This tool is based on the framework described in the following paper:
Nora Hollenstein, Antonio de la Torre, Ce Zhang & Nicolas Langer. "CogniVal: A Framework for Cognitive Word Embedding Evaluation". CoNLL (2019).

For practical purposes, this tool should be used. It is based on the original code from the above paper, which can be found here. Note that there are some changes as well as fixed issues compared with the original version. See the README of the corresponding repository for details.

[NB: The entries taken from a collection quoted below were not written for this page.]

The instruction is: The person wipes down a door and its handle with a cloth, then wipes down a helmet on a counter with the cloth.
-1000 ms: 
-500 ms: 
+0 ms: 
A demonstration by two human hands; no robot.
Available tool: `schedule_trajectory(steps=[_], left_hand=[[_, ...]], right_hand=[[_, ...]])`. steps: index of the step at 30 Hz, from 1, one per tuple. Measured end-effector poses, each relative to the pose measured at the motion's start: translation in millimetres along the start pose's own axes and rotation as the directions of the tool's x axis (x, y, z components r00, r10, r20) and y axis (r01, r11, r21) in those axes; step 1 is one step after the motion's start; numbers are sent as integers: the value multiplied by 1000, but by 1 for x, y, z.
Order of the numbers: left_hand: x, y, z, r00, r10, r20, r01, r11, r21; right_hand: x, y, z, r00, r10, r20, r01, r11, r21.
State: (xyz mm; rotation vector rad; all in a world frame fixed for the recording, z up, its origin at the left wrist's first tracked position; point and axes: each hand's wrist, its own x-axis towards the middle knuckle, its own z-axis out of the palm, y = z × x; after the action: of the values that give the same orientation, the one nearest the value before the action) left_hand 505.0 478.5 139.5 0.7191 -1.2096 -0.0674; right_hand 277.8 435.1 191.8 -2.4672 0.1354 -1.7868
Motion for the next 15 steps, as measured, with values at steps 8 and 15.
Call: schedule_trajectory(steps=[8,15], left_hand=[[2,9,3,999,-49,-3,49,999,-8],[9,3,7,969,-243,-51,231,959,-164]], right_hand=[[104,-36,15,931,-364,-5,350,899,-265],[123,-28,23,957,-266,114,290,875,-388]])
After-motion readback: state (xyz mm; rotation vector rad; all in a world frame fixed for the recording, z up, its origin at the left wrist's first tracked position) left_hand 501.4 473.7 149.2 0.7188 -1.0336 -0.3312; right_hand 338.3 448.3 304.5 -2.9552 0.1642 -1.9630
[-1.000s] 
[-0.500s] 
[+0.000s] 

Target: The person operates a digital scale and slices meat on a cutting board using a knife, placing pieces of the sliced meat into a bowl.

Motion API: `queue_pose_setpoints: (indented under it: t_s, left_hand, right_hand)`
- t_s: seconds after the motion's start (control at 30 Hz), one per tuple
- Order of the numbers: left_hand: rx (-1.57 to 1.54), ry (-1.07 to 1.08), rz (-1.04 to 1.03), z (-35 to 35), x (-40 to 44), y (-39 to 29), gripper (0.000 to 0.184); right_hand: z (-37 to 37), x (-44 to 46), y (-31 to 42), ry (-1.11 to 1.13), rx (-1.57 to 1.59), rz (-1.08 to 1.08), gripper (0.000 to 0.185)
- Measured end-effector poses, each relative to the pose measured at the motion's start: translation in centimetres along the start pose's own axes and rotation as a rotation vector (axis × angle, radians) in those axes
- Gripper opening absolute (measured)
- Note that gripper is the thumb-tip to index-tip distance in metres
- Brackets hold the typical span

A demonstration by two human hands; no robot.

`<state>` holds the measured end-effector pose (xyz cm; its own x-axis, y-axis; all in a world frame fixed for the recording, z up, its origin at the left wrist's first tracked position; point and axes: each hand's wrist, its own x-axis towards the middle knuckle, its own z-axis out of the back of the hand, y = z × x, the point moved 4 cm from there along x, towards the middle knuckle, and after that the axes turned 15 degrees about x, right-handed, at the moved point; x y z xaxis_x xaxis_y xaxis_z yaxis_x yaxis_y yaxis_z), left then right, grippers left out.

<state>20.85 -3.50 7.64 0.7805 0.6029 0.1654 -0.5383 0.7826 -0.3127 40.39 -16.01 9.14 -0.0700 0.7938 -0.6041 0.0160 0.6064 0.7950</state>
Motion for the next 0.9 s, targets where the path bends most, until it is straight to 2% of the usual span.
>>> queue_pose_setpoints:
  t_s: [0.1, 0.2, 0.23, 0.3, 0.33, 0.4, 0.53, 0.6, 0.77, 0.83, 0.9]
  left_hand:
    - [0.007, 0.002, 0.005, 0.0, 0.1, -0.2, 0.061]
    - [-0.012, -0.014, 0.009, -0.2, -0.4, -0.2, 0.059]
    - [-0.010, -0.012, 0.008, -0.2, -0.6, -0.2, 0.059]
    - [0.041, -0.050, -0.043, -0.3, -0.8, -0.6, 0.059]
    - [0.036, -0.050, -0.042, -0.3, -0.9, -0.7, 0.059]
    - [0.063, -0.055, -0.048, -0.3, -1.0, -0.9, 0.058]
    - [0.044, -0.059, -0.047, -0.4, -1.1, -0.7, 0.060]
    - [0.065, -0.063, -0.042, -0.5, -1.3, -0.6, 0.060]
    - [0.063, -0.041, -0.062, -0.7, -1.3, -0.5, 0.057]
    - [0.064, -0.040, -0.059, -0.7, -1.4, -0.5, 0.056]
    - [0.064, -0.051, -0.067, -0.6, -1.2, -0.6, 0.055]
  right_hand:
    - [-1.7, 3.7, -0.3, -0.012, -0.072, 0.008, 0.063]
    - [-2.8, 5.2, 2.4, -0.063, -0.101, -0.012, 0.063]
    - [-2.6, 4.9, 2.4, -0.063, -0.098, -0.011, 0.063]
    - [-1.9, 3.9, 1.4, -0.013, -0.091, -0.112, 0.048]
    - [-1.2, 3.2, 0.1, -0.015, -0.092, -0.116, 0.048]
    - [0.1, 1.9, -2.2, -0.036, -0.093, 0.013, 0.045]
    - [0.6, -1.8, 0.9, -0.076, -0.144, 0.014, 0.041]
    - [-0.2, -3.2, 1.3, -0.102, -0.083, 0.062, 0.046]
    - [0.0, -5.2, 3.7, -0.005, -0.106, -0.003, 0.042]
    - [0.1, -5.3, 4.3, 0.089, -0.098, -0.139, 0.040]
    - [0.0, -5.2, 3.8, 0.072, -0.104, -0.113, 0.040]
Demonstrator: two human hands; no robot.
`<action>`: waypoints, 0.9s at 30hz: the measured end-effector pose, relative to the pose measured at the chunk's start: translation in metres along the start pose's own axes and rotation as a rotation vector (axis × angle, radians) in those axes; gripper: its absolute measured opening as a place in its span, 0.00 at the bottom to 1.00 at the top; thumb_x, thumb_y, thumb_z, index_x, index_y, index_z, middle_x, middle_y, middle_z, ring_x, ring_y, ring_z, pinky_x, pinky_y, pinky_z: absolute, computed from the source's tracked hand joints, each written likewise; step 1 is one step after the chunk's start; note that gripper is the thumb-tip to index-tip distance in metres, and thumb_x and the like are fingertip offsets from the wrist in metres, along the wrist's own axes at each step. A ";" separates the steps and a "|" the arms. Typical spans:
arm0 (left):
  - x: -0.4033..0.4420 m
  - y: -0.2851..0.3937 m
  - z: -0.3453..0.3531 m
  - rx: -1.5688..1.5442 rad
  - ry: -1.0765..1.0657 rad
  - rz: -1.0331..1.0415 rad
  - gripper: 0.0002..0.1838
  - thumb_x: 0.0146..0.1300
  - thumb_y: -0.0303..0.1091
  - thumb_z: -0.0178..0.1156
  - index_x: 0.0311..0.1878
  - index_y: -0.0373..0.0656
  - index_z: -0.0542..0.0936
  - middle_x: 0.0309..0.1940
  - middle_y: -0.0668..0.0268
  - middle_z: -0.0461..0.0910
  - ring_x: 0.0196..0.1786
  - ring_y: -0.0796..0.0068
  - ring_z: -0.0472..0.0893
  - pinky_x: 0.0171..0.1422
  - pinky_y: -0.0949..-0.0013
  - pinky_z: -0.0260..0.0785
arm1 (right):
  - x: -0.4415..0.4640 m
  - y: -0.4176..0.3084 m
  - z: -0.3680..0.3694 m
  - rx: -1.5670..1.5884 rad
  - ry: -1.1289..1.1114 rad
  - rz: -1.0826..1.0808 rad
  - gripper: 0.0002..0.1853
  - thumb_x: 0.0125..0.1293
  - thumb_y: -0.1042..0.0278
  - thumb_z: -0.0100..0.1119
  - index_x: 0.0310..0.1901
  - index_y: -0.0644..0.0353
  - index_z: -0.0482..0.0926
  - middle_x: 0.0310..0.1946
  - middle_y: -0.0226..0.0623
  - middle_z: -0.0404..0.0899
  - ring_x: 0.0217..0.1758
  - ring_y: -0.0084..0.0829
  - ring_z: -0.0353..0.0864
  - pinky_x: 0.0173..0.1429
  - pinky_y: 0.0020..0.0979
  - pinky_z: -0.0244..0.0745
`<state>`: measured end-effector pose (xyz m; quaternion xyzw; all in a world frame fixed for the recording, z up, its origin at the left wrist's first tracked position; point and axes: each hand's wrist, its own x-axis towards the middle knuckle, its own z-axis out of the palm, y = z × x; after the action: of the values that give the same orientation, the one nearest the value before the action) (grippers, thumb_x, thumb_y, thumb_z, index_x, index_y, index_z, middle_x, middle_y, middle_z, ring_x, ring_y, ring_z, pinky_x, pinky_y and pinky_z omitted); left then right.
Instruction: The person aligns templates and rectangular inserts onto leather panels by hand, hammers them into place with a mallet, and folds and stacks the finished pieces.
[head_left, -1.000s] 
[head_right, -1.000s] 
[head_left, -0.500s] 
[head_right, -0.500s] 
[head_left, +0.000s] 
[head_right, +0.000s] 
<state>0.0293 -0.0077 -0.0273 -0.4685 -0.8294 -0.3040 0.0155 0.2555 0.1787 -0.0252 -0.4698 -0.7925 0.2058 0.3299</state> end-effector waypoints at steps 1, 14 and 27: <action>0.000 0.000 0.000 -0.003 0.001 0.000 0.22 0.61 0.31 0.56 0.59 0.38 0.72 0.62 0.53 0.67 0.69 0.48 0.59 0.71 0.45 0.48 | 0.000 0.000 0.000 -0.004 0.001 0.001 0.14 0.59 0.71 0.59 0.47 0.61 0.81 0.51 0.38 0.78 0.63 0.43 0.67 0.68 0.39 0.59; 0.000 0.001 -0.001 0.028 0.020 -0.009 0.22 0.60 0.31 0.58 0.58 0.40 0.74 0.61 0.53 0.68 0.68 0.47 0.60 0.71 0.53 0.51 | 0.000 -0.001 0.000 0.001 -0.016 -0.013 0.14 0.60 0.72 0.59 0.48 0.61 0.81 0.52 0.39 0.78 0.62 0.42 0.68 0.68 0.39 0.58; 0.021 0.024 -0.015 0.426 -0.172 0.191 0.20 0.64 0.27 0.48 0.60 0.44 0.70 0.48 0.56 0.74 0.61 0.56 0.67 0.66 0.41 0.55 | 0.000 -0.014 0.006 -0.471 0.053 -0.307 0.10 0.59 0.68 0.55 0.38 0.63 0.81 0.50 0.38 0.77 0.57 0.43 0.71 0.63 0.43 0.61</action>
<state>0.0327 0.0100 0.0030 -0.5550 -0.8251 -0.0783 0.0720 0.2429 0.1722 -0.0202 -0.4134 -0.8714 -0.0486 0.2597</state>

A full tutorial is provided in cognival_tutorial.pdf.

Notes:

  • CogniVal is in active (and relatively early) development and testing coverage is as of yet low, thus we highly recommend that you take the following precautions:

    • Verify your configuration prior to runs. You can easily do so by executing config show details=True.
    • Include (at least) one default embedding (e.g. glove.6B.50) with default parameters and one cognitive source (e.g. eeg_zuco) bundled with CogniVal, along with any custom embeddings and custom cognitive sources you evaluate. Verify that the results approximate those reported (slight variations are normal) to rule out any regressions in the prediction pipeline, as well as significance testing and aggregation steps. You can find a table with a subset of CogniVal results for the EEG modality here.
  • Processing on GPUs is implemented, however is presently neither stable nor performant and is not tested, thus it is disabled by default. For productive use, evaluations should only be carried out on CPU.

  • Experimental runs with results intended for publication should always include random baselines and be tested for significance.

Feel free to report issues and bugs you encounter.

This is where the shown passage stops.